The term “TAR” – Technology Assisted Review – as we use it means document review enhanced by active machine learning. Active machine learning is an important tool of specialized Artificial Intelligence. It is now widely used in many industries, including Law. The method of AI-enhanced document review we developed is called Hybrid Multimodal Predictive Coding 4.0. Interestingly, reading these words in the new Sans Forgetica font will help you to remember them.
We have developed an online instructional program to teach our TAR methods and AI infused concepts to all kinds of legal professionals. We use words, studies, case-law, science, diagrams, math, statistics, scientific studies, test results and appeals to reason to teach the methods. To balance that out, we also make extensive use of photos and videos. We use right brain tools of all kinds, even subliminals, special fonts, hypnotic images and loads of hyperlinks. We use emotion as another teaching tool. Logic and Emotion. Sorry Spock, but this multimodal, holistic approach is more effective with humans than an all-text, reason-only approach of Vulcan law schools.
We even try to use humor and promote student creativity with our homework assignments. Please remember, however, this is not an accredited law school class, so do not expect professorial interaction. Did we mention the TAR Course is free?
By the end of study of the TAR Course you will know and remember exactly what Hybrid Multimodal means. You will understand the importance of using all varieties of legal search, for instance: keywords, similarity searches, concept searches and AI driven probable relevance document ranking. That is the Multimodal part. We use all of the search tools that our KL Discovery document review software provides.
The Hybrid part refers to the partnership with technology, the reliance of the searcher on the advanced algorithmic tools. It is important than Man and Machine work together, but that Man remain in charge of justice. The predictive coding algorithms and software are used to enhance the lawyers, paralegals and law tech’s abilities, not replace them.
By the end of the TAR Course you will also know what IST means, literally Intelligently Spaced Training. It is our specialty technique of AI training where you keep training the Machine until first pass relevance review is completed.
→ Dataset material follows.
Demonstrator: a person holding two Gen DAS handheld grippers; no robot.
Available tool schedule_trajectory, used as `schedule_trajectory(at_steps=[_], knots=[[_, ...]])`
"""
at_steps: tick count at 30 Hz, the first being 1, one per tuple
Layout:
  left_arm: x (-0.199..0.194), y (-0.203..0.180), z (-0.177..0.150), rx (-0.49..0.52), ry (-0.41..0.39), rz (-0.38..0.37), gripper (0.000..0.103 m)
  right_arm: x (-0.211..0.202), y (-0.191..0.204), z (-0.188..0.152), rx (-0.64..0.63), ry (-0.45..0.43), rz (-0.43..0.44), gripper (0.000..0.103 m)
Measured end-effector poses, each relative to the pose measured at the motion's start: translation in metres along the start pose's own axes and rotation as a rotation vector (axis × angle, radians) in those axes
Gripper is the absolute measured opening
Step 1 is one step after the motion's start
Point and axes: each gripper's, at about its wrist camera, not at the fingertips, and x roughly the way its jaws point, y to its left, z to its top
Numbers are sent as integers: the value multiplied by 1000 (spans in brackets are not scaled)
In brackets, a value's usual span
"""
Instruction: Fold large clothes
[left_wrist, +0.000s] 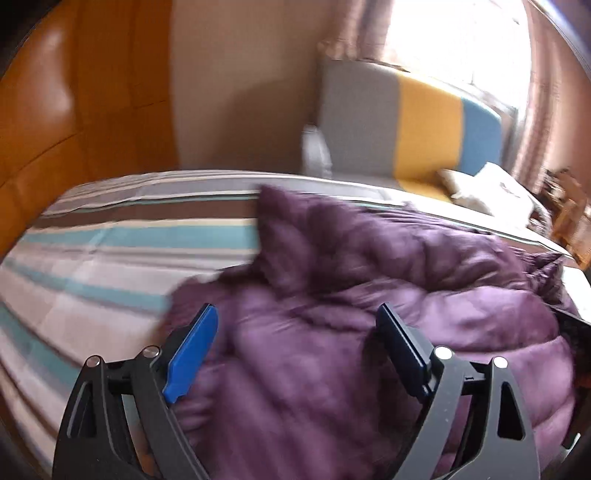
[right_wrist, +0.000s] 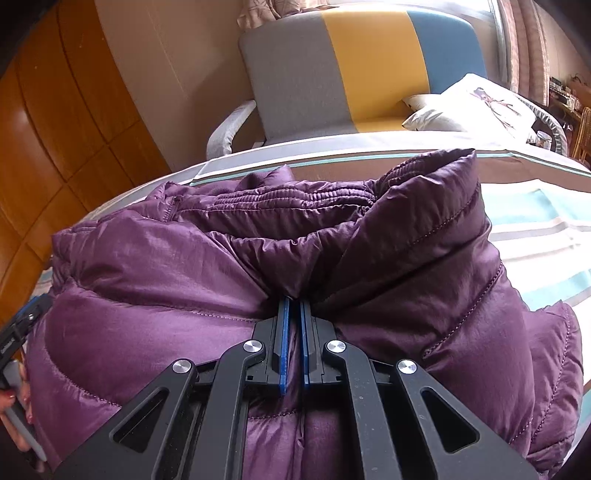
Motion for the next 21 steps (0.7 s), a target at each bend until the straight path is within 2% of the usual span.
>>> schedule_trajectory(at_steps=[2,3,6,10,14,18,21], knots=[[1,18,-5,-38,23,55,89,-4,3,-1,-12,-8,-28,4],[6,31,-10,-70,52,64,93,-7,5,-3,-18,-12,-42,5],[20,55,-18,-144,136,-6,97,-25,8,-10,-20,-54,-76,5],[17,64,-24,-199,134,-66,97,-57,6,-24,-30,-92,-95,5],[17,73,-36,-274,137,-143,100,-88,-22,-37,62,-90,-82,5],[18,63,-40,-237,131,-150,101,-101,-38,-46,88,-79,-89,5],[16,52,-40,-204,144,-169,99,-106,-34,-50,85,-87,-79,5]])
This is a type of Continuous Active Learning, or as Grossman and Cormack call it, CAL. By the end of the TAR Course you should also know what a Stop Decision is. It is a critical point of the document review process. When do you stop the active machine teaching process? When is enough review enough? This involves legal proportionality issues, to be sure, but it also involves technological processes, procedures and measurements. What is good enough Recall under the circumstances with the data at hand? When should you stop the machine training?
We can teach you the concepts, but this kind of deep knowledge of timing requires substantial experience. In fact, refining the Stop Decision was one of the main tasks we set for ourself for the e-Discovery Team experiments in the Total Recall Track of the National Institute of Standards and Technology Text Retrieval Conference in 2015 and 2016. We learned a lot in our two years. I do not think anyone has spent more time studying this in both scientific and commercial projects than we have. Kudos again to KL Discovery for helping to sponsor this kind of important research by the e-Discovery Team.
Working with AI like this for evidence gathering is a newly emerging art. Take the TAR Course and learn the latest methods. We divide the Predictive Coding work flow into eight-steps. Master these steps and related concepts to do TAR the right way.
Pop Quiz: What is one of the most important considerations on when to train again?
One Possible Correct Answer: The schedule of the humans involved. Logistics and project planning is always important for efficiency. Flexibility is easy to attain with the IST method. You can easily accommodate schedule changes and make it as easy as possible for humans and “robots” to work together. We do not literally mean robots, but rather refer to the advanced software and the AI that arises from the machine training as an imiginary robot.